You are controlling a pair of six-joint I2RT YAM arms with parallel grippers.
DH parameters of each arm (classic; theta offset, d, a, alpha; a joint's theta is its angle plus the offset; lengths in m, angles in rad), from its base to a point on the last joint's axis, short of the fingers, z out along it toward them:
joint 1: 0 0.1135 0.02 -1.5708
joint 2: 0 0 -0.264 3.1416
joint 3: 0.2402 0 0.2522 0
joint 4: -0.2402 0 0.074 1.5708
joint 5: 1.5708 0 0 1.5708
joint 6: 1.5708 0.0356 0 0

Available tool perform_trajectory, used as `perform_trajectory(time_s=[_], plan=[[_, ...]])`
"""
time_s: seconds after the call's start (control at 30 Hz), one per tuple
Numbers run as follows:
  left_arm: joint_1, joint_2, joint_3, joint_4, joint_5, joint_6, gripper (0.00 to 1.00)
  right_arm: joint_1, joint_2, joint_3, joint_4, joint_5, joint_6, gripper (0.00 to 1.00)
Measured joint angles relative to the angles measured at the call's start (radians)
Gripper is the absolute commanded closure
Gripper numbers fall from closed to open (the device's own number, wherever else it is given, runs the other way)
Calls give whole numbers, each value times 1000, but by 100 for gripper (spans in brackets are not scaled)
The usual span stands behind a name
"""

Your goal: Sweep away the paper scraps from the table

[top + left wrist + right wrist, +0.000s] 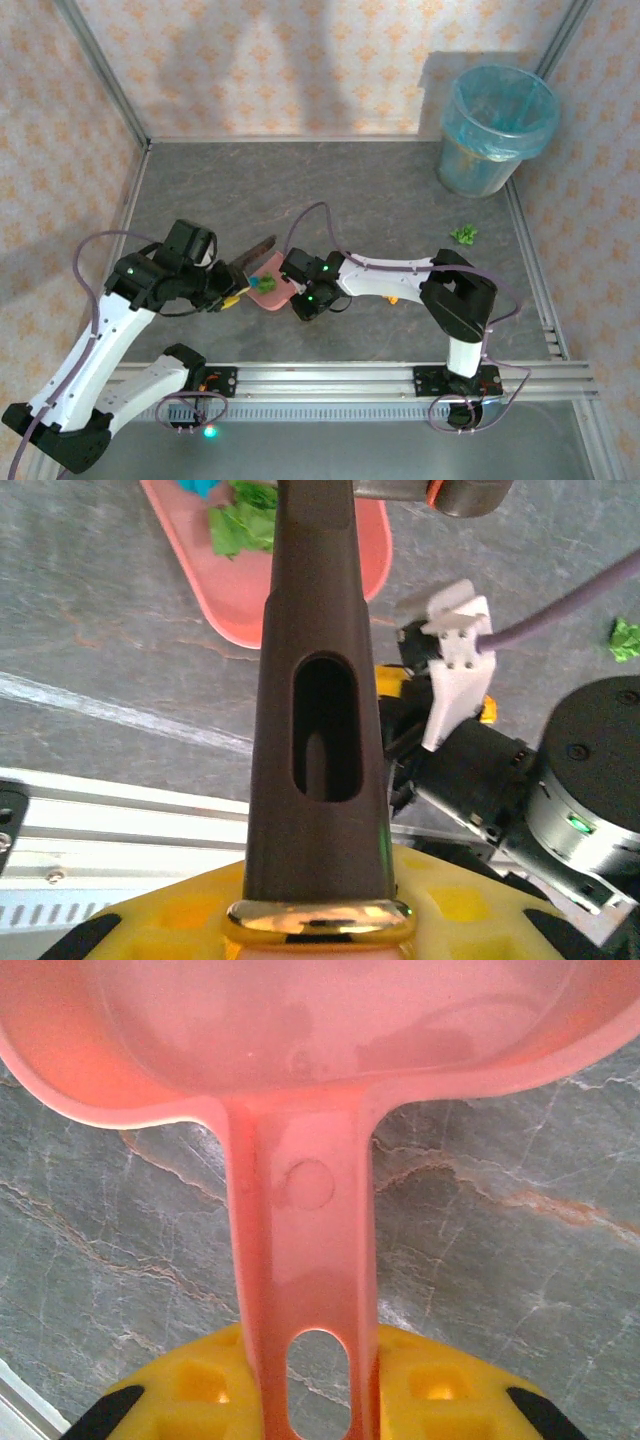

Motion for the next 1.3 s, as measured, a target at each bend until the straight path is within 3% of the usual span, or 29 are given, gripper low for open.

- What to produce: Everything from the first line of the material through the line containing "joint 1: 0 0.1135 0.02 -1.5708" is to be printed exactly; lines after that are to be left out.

- Answer to this exercise:
You are controlling a pair of six-joint I2RT YAM arms with parallel grippers.
DH parameters of each arm (classic; theta offset, d, a, alpha; a joint's theta is its angle plus the offset; lengths in m, angles in rad), from its base to a point on the last joint's axis, short of the fingers, z out along it toward them:
joint 1: 0 0.1135 0.02 -1.5708

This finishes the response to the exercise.